By 6:45 a.m. on Sundays, I'm awakened by my alarm to begin my weekly ritual. Within 20 minutes, I'm laced up and out of my apartment to go pick up my sons, Arthur and Andrew and their friend, Patrick Petty. After a quick stop at a 7-Eleven store for water and early-morning doughnuts for the boys, we're at the courts by 8 am. A few of the regulars are already there, warming up.
Arthur and Patrick are 16, and Andrew is 14, and they are, by far, the youngest on a court dominated by men mostly in their forties and fifties.
There's Tom, and Chris, who makes a 35-minute one-way drive to play. "Big Mike" is here, along with "Temple Hills Mike," "Big Dave" and John, who's 59. "Pig," my man Petey, "OC," Landry, "Big Six" and Dave, everybody's favorite person to rib, soon arrive. Byrd catches a ride in every week with Keith, a policeman, and pretty soon the nucleus of players is here. Every week brings new faces to the court.
No high-flying dunks or crossovers here. Just good, fundamental basketball -- blocking out, rebounding, setting a pick for a teammate. For about three hours, they get their game on. Bumping and grinding, grunting and talking trash -- that's the game played here. The first team with 11 points wins.
A few Sundays ago, I was fortunate enough to be on a squad that won nine in a row. A good day indeed, because good shooting by your opponents can have you sitting on the sidelines waiting a long time for "Next."

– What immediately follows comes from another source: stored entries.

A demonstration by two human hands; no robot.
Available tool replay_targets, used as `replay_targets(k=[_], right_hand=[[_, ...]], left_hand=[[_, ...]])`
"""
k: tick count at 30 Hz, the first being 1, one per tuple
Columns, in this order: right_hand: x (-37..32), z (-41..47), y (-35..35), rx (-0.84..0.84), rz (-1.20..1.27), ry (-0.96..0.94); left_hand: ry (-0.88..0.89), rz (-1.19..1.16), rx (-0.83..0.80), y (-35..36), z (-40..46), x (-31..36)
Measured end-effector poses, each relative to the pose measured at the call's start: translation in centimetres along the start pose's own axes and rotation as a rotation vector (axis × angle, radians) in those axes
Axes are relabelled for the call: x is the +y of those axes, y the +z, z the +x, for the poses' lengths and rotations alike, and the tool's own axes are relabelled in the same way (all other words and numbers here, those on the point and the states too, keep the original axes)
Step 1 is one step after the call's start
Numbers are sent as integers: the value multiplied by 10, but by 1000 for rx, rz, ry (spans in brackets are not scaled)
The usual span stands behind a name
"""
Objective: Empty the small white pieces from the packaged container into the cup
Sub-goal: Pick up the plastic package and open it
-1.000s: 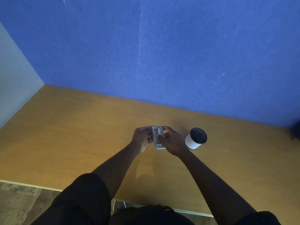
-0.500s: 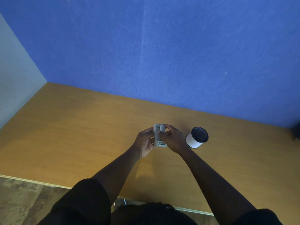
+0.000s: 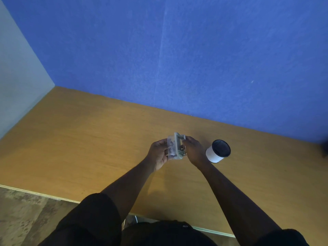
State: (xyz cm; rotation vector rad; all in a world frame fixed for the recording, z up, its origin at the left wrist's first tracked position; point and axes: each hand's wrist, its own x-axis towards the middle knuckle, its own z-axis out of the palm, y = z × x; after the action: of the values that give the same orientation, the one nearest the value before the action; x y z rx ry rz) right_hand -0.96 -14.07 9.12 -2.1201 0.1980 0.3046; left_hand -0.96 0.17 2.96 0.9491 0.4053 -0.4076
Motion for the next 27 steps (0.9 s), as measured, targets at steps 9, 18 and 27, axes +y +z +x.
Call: replay_targets(k=[9,18,27], right_hand=[[1,2,2,78,188,114],[7,3,-3,96,324,196],[13,2,-9,60,422,214]], left_hand=[[-11,-3,36,-5,4,2],[-25,-20,17,-3,6,-2],[-48,-12,68,-6,7,-2]])
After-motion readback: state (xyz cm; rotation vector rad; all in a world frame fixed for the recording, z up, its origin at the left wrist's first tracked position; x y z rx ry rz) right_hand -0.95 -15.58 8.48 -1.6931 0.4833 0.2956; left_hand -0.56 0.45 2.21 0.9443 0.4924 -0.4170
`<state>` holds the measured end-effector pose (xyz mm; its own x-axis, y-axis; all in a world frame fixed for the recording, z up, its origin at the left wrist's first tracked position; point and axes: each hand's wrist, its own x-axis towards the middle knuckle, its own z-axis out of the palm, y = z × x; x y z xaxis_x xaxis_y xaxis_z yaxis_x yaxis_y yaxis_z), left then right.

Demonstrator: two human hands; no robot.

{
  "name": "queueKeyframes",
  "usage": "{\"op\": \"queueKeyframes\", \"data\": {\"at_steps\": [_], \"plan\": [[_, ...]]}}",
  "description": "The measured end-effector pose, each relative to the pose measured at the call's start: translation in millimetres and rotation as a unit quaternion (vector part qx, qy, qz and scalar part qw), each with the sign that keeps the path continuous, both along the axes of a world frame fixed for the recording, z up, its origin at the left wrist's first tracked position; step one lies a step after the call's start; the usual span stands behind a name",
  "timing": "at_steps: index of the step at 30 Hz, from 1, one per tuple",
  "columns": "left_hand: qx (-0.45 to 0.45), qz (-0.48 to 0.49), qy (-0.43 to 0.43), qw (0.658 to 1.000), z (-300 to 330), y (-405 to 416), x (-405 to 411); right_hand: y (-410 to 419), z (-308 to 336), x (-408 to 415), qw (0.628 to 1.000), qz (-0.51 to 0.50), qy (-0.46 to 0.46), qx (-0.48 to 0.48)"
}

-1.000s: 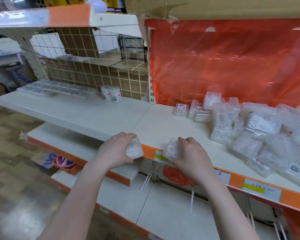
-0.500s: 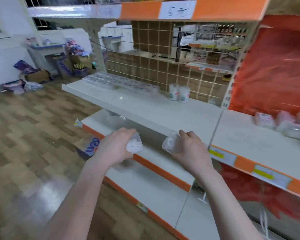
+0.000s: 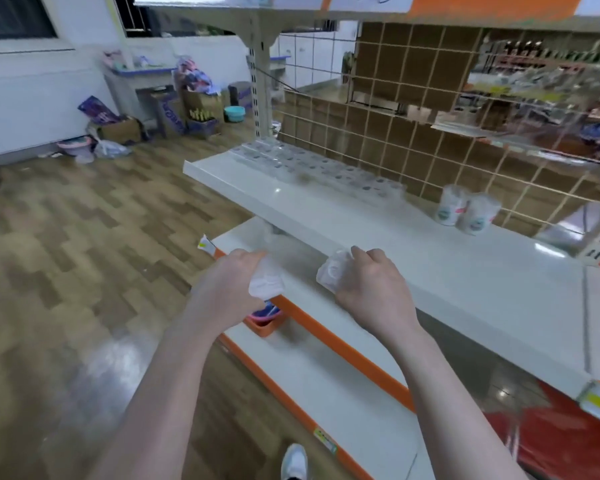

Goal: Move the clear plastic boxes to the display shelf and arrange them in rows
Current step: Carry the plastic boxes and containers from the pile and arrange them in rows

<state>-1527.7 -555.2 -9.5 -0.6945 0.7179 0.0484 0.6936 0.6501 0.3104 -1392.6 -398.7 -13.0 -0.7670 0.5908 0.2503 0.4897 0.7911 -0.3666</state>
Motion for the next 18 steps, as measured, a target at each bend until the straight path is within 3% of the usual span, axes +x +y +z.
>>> {"op": "queueKeyframes", "data": {"at_steps": [10,18], "plan": [[-0.025,0.005,-0.010,1.000,17.5,64.5,-139.8,72.0,-5.3,-148.2,0.998,-0.010,-0.011,-0.060],[-0.039,-0.059,-0.019,0.997,19.7,120.2,-223.9,111.2,-6.2,-218.8,0.994,-0.058,-0.054,-0.081]]}}
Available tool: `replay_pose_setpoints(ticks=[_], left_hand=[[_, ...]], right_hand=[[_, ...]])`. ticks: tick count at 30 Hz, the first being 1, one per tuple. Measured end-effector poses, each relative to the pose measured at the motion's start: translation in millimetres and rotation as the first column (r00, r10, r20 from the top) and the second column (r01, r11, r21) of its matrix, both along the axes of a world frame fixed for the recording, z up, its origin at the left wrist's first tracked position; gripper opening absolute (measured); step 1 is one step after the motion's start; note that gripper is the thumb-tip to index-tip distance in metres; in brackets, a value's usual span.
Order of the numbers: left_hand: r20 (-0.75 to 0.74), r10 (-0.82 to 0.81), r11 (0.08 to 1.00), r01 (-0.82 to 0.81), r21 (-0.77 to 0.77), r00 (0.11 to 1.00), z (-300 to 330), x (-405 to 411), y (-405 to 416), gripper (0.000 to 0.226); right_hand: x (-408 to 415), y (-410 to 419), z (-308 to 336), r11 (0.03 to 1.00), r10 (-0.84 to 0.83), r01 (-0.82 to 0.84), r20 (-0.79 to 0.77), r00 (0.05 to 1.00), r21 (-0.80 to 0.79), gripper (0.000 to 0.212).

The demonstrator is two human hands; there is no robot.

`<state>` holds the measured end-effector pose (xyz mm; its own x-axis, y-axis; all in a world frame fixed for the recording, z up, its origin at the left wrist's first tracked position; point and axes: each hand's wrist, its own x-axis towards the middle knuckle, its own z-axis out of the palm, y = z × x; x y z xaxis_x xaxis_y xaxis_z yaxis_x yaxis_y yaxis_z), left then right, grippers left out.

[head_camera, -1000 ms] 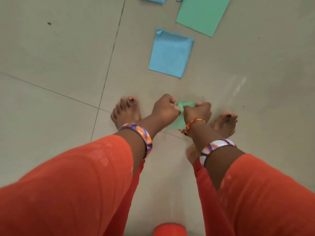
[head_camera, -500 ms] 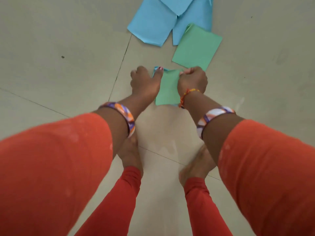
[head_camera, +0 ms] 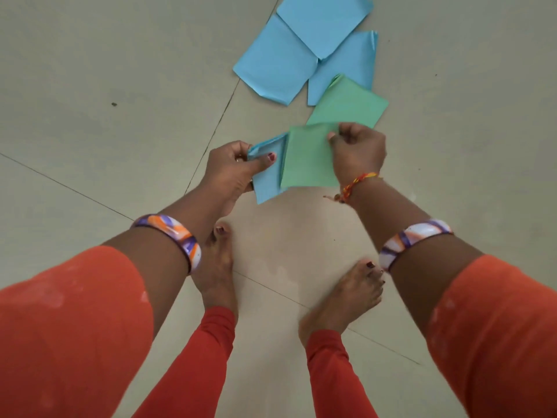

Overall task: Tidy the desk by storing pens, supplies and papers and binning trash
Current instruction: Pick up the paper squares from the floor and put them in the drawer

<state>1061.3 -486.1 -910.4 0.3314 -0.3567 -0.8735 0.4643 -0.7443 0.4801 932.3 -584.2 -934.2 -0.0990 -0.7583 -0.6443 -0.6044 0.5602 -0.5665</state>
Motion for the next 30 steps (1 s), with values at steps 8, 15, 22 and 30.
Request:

In my mind, I can hear my personal play-by-play: "The game is tied 10 to 10. I move around the court to find one of my favorite 'sweet spots' near the foul line. A key rebound, a look for an open man, then a quick pass to him and back. I shoot my now familiar deadly set shot. Swish!"
That's the ballgame. But there's not too much time to celebrate, as the team that called "Next" is already warming up.
Arthur R. Grinage Sr. is a 50-year-old father and grandfather, a lifelong D.C. resident and a proud basketball player.